「那边。」她指向一柄靠在自行车库旁的铁橇。
马可拿铁橇插入石板四周的缝隙,鬆动了a4的石板。底下除了昆虫和土壤之外,看不见什幺东西。
「再挖深一点。」
他才把铁橇插进土里,就感觉遭到了阻力。
「小心!」她激动大叫:「用手!」
马可双膝跪地,从石板底下拿出了一个平时用来保存没吃完食物的塑胶盒。现在连马可的脉搏也加快了。他打开盒子,里头有两个金戒指,一条珊瑚项鍊和同款手鍊与耳环,以及两个不同大小的法国菊胸针和一张磁碟片,上面以大写英文字母写着:「退休基金之国际展望:退休收入保障与资本市场」。
马可一头雾水。首饰不值几个钱,磁碟片上的字也看得他如坠五里雾中。
蒂尔达过了一阵子后才有办法开口说话:「妈妈说他应该和一切都切割掉了。但是有一次我病得很严重,觉得自己要死了,那时威廉告诉我,等我以后结婚,要戴上他母亲婚礼时配戴过的首饰。而这个……」她把磁碟片紧紧贴在胸口。「我知道他为什幺没有写完博士论文,都是因为我生病的关係,他没有时间写。你看,他……」
她再也控制不住眼泪簌簌落下。马可不知道该怎幺做才好,最后把手放在她的肩头上,让她尽情哭泣。

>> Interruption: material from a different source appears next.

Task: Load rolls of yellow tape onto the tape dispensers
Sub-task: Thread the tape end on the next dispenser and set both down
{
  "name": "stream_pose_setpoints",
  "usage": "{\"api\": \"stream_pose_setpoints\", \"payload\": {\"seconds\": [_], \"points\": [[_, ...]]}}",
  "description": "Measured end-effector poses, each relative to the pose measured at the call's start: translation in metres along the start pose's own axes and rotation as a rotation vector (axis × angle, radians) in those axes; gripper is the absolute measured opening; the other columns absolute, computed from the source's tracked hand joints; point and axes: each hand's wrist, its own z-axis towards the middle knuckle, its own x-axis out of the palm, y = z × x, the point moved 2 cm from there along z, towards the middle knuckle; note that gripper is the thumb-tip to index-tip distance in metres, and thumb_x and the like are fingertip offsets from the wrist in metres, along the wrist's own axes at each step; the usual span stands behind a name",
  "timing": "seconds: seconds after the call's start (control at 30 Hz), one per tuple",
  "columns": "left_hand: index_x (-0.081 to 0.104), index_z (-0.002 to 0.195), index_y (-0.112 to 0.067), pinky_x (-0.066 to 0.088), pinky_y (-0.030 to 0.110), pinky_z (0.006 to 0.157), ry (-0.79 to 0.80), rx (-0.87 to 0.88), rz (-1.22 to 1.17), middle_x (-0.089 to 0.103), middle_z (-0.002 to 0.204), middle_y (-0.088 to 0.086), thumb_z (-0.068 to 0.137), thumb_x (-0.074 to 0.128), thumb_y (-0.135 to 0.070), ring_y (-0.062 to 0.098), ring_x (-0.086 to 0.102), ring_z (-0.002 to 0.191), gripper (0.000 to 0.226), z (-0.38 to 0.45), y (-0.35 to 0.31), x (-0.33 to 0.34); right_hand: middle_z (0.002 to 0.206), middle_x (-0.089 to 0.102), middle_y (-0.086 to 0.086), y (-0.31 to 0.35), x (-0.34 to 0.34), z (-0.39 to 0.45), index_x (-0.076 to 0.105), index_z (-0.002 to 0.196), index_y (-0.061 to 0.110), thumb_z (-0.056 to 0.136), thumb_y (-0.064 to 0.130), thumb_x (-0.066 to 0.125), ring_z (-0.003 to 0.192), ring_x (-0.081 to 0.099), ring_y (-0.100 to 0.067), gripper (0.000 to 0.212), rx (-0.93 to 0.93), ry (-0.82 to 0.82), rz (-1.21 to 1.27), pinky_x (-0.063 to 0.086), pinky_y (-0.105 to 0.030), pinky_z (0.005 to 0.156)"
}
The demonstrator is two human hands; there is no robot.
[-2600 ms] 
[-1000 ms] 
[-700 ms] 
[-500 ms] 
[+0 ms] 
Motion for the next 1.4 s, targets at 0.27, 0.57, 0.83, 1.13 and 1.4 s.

蒂尔达稍微镇静后,凝望着马可的双眼。「我可以想像他也许日后还想再努力一次,所以将论文和要送给我的首饰一起藏了起来。」只见她又摇了摇头,擦掉眼泪,直起上身说:「来吧,伤心也没有用。我们把其他的石板也挖开来吧。」
十分钟后,他们打开了其他的塑胶盒。c4石板底下是本笔记,c6下面是一堆帐户明细表,f6是上头写着「遗嘱」的信封,f7则是个档案夹,用粗黑字体载明「巴卡计画」,里头有许多纸张上方都印着外交部的称谓。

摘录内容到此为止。